Instructions to follow: Can you pull out each line of the data below that includes the word "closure"?

*** Begin section ***

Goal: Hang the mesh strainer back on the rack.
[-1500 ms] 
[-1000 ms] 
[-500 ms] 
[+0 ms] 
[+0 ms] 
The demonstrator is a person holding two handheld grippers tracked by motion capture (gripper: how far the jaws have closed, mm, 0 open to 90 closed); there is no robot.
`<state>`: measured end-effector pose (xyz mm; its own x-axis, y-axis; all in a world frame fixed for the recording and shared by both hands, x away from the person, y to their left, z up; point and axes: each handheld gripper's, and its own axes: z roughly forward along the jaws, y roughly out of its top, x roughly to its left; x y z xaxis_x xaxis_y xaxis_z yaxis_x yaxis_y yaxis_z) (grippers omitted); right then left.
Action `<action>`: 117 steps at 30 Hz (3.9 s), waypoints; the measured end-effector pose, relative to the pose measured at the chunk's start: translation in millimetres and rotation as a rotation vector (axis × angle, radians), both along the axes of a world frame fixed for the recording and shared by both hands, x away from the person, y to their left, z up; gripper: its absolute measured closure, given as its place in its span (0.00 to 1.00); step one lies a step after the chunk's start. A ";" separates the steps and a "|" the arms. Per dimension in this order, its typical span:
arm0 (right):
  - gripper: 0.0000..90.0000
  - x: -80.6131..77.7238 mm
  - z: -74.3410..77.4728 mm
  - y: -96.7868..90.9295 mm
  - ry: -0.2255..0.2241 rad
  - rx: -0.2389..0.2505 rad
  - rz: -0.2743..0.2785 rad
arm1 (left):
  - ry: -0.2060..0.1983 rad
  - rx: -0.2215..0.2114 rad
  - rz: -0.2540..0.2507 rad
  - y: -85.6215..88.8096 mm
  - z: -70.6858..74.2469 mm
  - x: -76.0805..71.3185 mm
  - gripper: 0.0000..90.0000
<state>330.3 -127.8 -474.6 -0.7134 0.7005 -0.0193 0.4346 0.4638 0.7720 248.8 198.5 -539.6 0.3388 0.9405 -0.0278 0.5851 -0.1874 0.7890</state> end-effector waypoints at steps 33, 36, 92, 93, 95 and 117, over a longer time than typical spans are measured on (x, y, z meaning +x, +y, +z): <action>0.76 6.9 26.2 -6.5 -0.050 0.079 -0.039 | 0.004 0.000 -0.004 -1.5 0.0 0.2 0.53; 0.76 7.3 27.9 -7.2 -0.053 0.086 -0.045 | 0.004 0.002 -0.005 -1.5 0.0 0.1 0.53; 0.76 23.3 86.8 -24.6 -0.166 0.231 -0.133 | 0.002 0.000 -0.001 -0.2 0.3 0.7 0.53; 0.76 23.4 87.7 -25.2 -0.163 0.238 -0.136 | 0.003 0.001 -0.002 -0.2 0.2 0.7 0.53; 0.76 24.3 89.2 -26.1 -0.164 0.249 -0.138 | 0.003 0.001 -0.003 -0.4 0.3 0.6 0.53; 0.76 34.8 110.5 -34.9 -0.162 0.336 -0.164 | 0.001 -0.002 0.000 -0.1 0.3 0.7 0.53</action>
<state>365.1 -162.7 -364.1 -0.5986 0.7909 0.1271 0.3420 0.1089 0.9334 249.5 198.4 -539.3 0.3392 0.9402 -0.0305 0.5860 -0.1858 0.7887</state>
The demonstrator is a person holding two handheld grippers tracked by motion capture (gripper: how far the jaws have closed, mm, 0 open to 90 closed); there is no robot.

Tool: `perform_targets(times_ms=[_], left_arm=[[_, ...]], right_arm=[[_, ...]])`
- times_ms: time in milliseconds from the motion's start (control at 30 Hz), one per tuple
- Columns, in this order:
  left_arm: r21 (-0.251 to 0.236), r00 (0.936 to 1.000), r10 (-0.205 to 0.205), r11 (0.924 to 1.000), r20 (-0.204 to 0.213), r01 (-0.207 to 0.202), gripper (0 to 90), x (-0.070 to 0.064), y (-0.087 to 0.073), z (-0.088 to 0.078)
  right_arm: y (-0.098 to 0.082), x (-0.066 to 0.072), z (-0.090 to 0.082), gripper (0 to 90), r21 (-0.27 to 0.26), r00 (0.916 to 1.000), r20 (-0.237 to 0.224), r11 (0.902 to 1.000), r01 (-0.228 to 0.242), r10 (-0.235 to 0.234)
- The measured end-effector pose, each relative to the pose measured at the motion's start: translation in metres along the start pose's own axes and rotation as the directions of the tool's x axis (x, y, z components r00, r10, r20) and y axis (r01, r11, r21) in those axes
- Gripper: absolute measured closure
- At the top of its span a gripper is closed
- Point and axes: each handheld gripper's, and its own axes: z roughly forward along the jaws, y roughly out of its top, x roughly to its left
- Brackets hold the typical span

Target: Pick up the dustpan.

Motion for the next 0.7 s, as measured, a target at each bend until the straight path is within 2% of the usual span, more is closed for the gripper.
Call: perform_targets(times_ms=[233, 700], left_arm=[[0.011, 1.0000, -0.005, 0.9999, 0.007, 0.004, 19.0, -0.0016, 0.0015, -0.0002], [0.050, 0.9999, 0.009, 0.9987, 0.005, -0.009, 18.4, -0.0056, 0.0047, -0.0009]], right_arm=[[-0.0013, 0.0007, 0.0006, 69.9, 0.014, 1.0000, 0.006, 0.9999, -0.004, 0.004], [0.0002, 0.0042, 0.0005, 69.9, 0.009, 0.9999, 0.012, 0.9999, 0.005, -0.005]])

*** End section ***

Expected output:
Action `<action>`: 117 steps at 30 Hz (3.9 s), waypoints; the measured end-effector pose, relative to the pose measured at the chunk's start: translation in millimetres and rotation as a rotation vector (axis × angle, radians), both along the axes of a world frame fixed for the recording and shared by both hands, x away from the person, y to their left, z up; gripper: its absolute measured closure, given as its place in its span (0.00 to 1.00); step one lies a step after the chunk's start. A ";" separates the steps and a "|" the arms. Per dimension in this order, its typical span:
- Gripper: absolute measured closure

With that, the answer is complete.